Moins de deux ans après le « Privacy Shield », ce bouclier européen obligeant les entreprises américaines à faire une série de déclarations sur les données recueillies auprès de leurs utilisateurs européens, les GAFA et consorts vont devoir revoir leur copie en matière de confidentialité. Prévue en mai 2018, la GDPR (General Data Protection Regulation) se veut plus contraignante que son prédécesseur.

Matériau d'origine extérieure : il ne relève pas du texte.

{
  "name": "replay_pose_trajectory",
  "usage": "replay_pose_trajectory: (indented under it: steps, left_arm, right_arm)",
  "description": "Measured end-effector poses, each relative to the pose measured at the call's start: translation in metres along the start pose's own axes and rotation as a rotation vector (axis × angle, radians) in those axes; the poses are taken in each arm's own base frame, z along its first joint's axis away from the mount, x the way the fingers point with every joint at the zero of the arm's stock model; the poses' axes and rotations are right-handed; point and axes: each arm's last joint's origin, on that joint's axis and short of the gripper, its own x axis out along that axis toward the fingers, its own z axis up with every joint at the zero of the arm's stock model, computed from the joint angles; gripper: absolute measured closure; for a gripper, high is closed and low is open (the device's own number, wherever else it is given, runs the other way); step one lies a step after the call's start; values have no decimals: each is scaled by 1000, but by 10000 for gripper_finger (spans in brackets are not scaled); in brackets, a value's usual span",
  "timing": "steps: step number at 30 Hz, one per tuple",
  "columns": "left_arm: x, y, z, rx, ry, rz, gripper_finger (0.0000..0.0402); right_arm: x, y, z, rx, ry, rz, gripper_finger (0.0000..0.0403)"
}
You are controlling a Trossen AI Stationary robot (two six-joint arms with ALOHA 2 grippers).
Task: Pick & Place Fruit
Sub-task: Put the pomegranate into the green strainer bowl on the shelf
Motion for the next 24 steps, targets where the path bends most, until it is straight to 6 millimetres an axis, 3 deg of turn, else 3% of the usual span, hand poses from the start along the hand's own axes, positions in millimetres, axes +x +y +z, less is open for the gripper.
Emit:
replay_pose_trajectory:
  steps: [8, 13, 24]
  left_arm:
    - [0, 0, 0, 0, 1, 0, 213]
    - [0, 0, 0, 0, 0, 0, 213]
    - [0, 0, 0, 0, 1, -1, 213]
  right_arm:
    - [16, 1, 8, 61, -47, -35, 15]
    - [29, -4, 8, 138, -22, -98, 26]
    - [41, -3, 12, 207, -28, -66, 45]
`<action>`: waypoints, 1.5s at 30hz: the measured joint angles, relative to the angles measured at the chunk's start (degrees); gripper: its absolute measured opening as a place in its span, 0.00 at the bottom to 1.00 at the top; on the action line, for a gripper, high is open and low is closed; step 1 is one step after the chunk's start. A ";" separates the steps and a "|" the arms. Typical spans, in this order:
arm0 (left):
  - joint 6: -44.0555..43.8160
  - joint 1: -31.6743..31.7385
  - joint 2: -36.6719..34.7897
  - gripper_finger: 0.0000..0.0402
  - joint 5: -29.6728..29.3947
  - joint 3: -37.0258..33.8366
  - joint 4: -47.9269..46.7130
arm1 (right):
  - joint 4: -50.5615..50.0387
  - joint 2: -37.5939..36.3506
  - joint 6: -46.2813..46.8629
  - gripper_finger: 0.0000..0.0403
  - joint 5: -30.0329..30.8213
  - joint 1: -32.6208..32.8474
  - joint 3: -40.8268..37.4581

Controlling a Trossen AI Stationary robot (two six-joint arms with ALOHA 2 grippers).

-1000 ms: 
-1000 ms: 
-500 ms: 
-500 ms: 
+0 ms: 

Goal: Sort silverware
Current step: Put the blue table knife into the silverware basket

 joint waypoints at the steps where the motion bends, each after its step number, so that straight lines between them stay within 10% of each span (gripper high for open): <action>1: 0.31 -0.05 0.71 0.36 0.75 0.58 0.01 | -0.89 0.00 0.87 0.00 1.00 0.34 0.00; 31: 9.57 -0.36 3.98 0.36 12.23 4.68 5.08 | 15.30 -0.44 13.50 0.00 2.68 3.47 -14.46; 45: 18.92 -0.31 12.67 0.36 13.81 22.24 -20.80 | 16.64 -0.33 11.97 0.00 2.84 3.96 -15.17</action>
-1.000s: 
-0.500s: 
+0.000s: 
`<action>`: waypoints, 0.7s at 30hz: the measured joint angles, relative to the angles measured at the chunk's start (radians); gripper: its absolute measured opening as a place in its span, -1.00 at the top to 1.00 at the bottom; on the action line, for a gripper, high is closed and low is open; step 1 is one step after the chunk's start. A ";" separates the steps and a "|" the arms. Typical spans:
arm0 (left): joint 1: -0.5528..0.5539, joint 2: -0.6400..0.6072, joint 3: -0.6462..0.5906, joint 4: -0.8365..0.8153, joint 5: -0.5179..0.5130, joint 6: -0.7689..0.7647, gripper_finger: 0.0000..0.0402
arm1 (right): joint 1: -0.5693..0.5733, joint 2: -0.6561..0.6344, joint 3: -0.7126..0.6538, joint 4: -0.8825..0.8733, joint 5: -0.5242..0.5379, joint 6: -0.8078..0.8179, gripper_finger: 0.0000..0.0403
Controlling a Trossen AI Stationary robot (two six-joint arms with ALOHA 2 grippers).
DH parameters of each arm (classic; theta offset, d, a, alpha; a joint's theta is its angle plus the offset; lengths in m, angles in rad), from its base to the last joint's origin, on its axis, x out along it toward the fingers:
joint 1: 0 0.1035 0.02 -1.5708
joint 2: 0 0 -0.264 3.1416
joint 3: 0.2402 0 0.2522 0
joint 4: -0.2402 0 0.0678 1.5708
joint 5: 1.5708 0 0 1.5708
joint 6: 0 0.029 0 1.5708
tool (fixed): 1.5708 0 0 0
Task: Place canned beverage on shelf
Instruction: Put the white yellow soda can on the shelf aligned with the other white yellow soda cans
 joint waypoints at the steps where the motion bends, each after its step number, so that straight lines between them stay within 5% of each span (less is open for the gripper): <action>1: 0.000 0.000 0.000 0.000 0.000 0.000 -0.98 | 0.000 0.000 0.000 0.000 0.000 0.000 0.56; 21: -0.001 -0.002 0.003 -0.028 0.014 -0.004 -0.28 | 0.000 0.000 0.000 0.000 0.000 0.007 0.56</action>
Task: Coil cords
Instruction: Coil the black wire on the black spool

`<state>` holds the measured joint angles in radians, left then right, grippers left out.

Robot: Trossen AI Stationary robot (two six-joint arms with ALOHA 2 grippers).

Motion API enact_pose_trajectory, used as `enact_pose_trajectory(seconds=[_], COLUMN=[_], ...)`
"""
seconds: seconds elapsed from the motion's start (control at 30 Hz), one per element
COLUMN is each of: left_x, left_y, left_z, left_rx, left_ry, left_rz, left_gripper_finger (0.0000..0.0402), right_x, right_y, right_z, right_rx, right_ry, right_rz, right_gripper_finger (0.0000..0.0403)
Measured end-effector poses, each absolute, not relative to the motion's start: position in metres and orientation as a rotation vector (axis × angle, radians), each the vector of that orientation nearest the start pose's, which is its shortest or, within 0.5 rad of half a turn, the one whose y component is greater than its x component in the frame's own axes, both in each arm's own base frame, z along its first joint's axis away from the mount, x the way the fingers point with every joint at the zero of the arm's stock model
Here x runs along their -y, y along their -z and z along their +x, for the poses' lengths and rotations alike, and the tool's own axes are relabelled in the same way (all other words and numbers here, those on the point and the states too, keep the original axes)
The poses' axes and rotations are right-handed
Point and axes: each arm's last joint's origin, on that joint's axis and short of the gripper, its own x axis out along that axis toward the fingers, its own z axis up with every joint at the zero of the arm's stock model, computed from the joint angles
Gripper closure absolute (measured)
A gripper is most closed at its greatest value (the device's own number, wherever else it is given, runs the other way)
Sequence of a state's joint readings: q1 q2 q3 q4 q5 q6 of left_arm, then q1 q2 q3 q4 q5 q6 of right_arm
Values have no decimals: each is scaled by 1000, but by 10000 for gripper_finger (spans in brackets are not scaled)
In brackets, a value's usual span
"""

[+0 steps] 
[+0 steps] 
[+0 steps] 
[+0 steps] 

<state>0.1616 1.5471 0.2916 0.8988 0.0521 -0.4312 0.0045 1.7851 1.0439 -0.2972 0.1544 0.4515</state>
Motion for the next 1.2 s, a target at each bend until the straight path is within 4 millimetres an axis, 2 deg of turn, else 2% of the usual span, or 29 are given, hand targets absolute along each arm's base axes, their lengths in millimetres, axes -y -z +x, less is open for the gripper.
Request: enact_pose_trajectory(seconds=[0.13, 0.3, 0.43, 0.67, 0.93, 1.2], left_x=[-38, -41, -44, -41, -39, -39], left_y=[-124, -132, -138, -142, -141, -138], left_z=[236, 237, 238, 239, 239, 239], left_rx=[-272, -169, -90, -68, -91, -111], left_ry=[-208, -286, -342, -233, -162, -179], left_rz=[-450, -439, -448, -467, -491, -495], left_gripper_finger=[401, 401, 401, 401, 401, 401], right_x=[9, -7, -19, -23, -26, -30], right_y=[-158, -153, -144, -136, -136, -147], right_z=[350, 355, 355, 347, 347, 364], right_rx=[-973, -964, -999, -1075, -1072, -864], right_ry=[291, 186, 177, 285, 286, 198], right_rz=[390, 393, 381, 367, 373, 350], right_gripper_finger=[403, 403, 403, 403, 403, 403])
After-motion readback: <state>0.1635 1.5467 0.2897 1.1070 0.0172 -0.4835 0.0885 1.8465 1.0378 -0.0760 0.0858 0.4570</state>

Ces entreprises devront donc dorénavant inscrire la nature des données collectées au sein d’un registre si elles ne veulent pas se voir condamner à payer des amendes pouvant aller jusqu’à 20 millions de dollars et plus de 4% du chiffre d’affaires annuel mondial, selon l’article 83 du texte cité par CSO Online. Ainsi, dès l’an prochain, des failles de sécurité, comme celle déclarée fin 2017 par Uber sur 50 millions de ses comptes d’utilisateurs européens, tomberont sous le coup de la GDPR.

Depuis plusieurs mois, les entreprises tentent donc d’estimer le coût de la mise en conformité de leur infrastructure avec les 99 articles du texte. Pour l’indice londonien FTSE 100 – dont les entreprises s’apprêtent à vivre le Brexit tout comme pour les sociétés américaines du Fortune 500 – l’application de la GDPR pourrait se chiffrer – à minima et dans la seule analyse des contrats – à plus d’un milliard de dollars, d’après une étude Axiom citée par information-age.com.

D’ici à début 2018, des millions de contrats d’utilisation et de transfert des données vont donc être revus. Un véritable casse-tête pour les petites entreprises ! Dans une récente tribune au Financial Times, l’avocat David Zetoony expliquait que « la pleine conformité est plus un mythe que la réalité. La vraie question est de savoir quel niveau de conformité vous voulez atteindre ». Pour ce dernier, la GDPR ressemblerait donc à un marché de dupes, permettant in fine aux gouvernements de mieux garder le contrôle sur leurs citoyens.

Cette nouvelle réglementation devrait toutefois permettre des retombées positives notamment en termes de renforcement de la confiance des utilisateurs, qui pourront recourir au “droit à l’oubli”, mais également via une harmonisation des échanges entre les pays de l’UE.